La révolte à deux sous de Bernard Clavel éditions Albin Michel 1992.
"Pataro ne ressemble vraiment à aucun animal connu. Sans âge ni forme, il est le chef-d'oeuvre de Schlakasse, le plus grand modeleur d'enfants que la ville ait tenu en ses mains (...)Démantibulé et recollé, Pataro se traine sur les genoux, les coudes et une hanche. Il ne lui manque pas une phalange, pas un millimètre d'oreille, il n'est ni sourd ni aveugle, mais pour progresser, il doit lever très haut ses bras et ses jambes en forme d'équerre et les lancer en avant sans jamais pouvoir ni les plier ni les déplier.." C'est le personnage principal du roman. Un roman cruel, tendre parfois, sauvage souvent, sans concessions et qui est inspiré de " La révolte des canuts" qui ensanglanta Lyon en novembre 1831
Pataro, mendiant patenté, dresseur d'animaux (chats, rats, oiseaux..), en compagnie de la petite Ratanne qui n'avait que quelques jours lorsque les rats lui ont dévoré le visage la laissant horriblement défigurée, a ses habitudes Place de l'Hôtel de ville, où les passants sont généreux.

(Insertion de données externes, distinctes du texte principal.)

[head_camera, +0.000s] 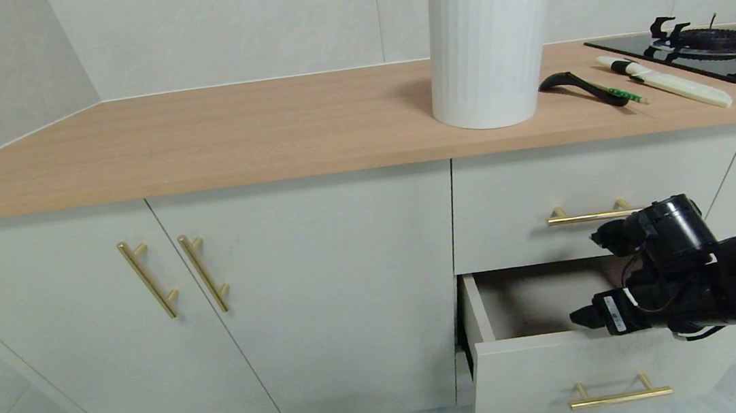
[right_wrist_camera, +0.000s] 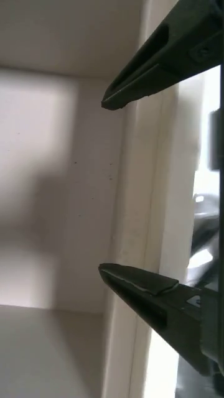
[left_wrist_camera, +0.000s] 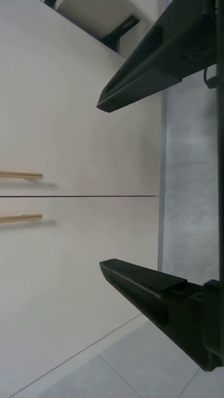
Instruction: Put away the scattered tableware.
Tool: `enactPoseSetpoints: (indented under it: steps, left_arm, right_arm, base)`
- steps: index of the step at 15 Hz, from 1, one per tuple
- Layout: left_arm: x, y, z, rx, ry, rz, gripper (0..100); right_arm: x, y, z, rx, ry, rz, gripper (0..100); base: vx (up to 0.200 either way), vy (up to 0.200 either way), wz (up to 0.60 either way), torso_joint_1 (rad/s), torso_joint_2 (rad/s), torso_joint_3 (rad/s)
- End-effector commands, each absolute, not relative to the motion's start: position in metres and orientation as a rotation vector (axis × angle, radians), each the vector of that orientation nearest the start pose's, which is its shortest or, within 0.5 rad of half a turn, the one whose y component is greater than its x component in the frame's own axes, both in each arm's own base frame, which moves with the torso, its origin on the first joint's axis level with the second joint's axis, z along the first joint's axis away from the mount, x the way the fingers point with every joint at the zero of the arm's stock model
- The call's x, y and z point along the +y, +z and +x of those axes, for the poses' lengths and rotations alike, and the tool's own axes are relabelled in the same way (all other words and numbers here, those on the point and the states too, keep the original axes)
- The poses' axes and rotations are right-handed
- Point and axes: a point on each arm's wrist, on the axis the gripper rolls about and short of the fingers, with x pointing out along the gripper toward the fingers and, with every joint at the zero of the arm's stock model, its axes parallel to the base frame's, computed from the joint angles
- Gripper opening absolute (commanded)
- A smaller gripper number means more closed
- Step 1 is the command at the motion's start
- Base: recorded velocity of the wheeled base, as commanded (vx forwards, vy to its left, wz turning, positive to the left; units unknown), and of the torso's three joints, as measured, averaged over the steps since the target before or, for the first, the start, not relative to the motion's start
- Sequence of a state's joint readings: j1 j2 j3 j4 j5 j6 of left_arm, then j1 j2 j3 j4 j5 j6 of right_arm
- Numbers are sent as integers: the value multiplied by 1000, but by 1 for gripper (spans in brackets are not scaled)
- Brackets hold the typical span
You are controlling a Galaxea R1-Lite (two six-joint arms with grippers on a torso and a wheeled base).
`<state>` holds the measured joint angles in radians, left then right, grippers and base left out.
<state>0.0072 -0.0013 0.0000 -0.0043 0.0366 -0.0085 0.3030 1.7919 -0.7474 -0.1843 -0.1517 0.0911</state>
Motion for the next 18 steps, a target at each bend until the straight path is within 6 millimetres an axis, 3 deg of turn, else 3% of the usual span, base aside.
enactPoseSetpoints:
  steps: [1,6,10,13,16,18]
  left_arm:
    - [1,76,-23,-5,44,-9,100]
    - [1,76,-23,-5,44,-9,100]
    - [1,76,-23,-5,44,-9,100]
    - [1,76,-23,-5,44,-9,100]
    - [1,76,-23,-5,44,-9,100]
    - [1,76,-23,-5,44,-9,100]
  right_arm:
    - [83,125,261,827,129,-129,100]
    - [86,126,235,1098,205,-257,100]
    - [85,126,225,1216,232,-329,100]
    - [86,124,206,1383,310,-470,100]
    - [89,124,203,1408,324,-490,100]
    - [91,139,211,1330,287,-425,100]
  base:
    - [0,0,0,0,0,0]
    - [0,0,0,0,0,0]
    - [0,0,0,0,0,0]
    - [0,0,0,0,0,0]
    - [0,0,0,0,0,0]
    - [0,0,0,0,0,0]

Les tisserands demandent une augmentation de deux sous sur la façon. Leurs employeurs la refusent. C'est la grève qui conduit à l'émeute. Et l'émeute, attisée par un meneur irresponsable, conduit à la révolution, à l'affrontement armé contre les bourgeois et l'autorité. La République est proclamée, les arrestations arbitraires contre les édiles vont bon train, les tribunaux de salut public distribuent les condamnations à mort. On n'attend plus que la guillotine.
Pataro va jouer les « deus ex machina » pendant ces évènements. Pour en tirer profit. Vendant des renseignements aux patrons, monnayant ses services aux insurgés.
Ameutant la foule des déshérités pour aider les « canuts », aidant les notables emprisonnés à s’enfuir de leur geôle. Sans jamais oublier de nourrir ses « animaux » et d’enterrer les pièces d’argent amassées.
Un gros orage et l’inondation qui suit, sans oublier un renfort de troupes, viendront apaiser les rancoeurs…..Les tisserands n’obtiendront pas leurs deux sous !…
« Toujours en mouvement, ce roman nous livre sans grandiloquence mais avec force et beauté les secrets d’un peuple et d’un lieu portés à blanc. Ce livre a une âme. Un très grand Clavel » Sans commentaires.
N.B. : en novembre 1831, les canuts de la Croix Rousse à Lyon, se révoltent contre leurs employeurs du 21 au 24 novembre. Un gouvernement provisoire fut formé le 24, éphémère , puisque le 03 décembre, le Duc d’Orléans à la tête de 20.000 hommes mata la rébellion. Le tarif minimal revendiqué ne fut pas appliqué, le Président du Conseil d’alors, Casimir Perier ayant déclaré « Il faut que les ouvriers sachent bien qu’il n’y a de remède pour eux que la patience et la résignation » ( on croirait entendre le MEDEF un siècle et demi plus tard).